The cortisol response to cosyntropin stimulation can vary depending on the time of day and the dose of cosyntropin used.

  • A study published in 2008 3 suggested that the 1-microg cosyntropin stimulation test is more sensitive than the 250-microg test for diagnosing secondary adrenal insufficiency in nonstressed patients.
  • Another study published in 2017 4 compared the 1 μg, 25 μg, and 250 μg cosyntropin stimulation tests and found that all tests had excellent correlations with the insulin tolerance test when appropriate cut-offs were used.
  • A 2022 study 5 evaluated the proper cortisol values during the standard-dose cosyntropin stimulation test using the Elecsys Cortisol II assay and found that the lowest cortisol levels at 30 and 60 minutes after cosyntropin administration were 15.7 and 17.9 µg/dL, respectively.

Administration Route

The route of administration of cosyntropin can also affect the cortisol response.

  • A study published in 1992 6 compared the intravenous and intramuscular routes of administering cosyntropin in cats and found that intravenous administration induced significantly greater and more prolonged adrenocortical stimulation than intramuscular administration.

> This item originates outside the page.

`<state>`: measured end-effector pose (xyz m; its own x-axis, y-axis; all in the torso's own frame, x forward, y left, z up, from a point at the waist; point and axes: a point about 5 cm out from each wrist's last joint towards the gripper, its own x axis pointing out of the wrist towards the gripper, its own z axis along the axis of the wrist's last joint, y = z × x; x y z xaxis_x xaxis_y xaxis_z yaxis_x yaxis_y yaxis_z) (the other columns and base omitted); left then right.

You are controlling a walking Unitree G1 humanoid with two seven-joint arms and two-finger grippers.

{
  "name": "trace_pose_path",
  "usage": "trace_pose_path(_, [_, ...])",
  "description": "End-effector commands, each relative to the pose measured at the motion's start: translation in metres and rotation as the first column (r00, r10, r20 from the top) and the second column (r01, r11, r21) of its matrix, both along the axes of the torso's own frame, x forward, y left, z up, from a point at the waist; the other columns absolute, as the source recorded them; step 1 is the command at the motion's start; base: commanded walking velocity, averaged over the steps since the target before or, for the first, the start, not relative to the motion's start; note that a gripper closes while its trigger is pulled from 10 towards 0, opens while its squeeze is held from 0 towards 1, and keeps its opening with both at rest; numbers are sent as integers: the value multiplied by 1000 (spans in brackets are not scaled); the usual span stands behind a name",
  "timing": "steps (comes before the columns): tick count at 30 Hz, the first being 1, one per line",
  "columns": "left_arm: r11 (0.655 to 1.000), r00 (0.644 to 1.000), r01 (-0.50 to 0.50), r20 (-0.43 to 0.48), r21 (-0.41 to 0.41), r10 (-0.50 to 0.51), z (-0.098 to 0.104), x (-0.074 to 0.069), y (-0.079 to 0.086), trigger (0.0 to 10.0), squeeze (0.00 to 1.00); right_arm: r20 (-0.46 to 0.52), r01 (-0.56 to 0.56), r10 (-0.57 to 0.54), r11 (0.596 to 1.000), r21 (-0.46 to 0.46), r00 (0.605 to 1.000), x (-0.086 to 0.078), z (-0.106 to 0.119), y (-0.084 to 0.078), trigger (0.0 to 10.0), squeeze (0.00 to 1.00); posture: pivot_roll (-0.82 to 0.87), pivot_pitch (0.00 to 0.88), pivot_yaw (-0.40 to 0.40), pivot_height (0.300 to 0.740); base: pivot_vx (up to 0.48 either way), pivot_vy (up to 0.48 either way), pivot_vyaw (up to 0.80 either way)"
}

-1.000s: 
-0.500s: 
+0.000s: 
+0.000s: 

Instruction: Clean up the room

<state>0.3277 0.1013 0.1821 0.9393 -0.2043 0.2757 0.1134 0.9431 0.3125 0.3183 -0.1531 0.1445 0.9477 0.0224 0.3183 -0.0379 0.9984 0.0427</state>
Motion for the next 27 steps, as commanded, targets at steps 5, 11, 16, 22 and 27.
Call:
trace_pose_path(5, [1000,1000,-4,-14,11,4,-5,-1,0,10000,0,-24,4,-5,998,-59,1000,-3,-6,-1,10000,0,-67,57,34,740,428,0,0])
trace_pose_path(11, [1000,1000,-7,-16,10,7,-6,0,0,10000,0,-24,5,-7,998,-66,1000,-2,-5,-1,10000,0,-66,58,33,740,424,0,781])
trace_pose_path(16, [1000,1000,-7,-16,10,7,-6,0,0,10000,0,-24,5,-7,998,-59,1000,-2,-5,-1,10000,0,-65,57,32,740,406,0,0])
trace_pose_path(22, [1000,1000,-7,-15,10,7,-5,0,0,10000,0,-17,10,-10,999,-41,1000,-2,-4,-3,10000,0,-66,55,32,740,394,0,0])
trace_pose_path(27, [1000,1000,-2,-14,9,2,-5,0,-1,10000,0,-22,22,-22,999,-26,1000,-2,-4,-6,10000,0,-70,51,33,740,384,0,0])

Professional Medical Disclaimer

This information is intended for healthcare professionals. Any medical decision-making should rely on clinical judgment and independently verified information. The content provided herein does not replace professional discretion and should be considered supplementary to established clinical guidelines. Healthcare providers should verify all information against primary literature and current practice standards before application in patient care. Dr.Oracle assumes no liability for clinical decisions based on this content.